# Exercise details
From the listing below, return each line that includes "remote".

# Raw data

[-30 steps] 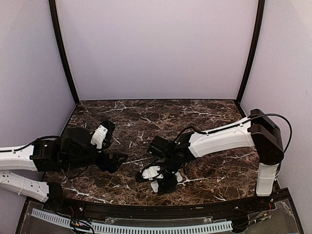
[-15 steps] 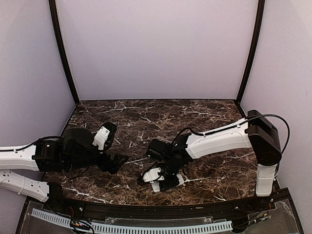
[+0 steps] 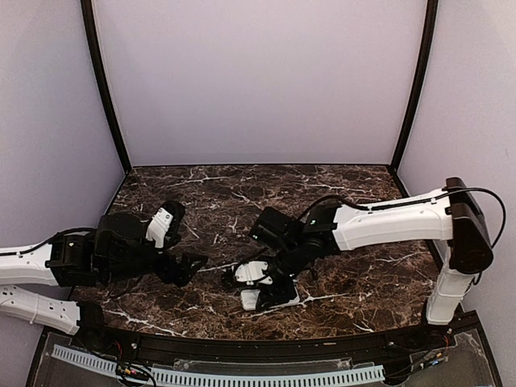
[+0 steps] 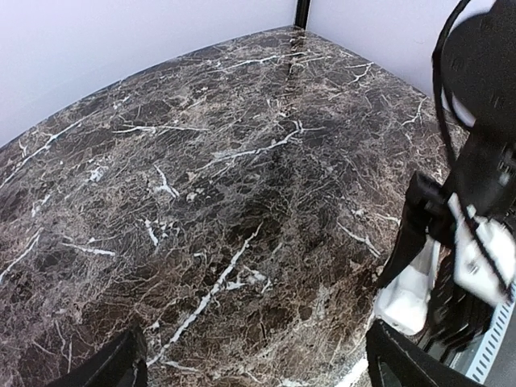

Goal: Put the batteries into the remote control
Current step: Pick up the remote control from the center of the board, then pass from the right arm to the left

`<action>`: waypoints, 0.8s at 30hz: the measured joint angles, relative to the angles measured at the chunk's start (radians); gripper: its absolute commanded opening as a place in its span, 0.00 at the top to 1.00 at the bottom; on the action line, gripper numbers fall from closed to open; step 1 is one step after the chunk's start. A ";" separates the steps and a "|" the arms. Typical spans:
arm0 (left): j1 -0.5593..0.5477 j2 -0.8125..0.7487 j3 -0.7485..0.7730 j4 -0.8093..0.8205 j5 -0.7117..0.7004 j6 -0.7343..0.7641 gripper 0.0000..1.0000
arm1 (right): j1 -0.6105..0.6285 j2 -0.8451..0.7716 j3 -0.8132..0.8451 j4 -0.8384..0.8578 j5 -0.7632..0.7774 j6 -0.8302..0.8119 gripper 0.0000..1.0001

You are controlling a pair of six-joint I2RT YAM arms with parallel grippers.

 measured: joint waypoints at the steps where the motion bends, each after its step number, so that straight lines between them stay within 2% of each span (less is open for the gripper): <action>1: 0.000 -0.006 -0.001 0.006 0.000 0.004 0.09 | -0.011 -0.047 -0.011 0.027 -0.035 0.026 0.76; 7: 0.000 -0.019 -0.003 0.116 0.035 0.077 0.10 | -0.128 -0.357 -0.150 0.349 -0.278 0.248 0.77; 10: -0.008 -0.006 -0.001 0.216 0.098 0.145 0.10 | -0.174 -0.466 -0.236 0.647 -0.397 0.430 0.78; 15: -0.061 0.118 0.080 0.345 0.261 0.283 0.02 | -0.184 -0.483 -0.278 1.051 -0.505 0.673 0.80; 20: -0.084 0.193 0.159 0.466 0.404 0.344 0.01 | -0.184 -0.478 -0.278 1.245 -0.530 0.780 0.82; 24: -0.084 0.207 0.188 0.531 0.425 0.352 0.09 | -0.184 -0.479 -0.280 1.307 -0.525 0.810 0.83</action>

# The answer
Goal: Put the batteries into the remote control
Current step: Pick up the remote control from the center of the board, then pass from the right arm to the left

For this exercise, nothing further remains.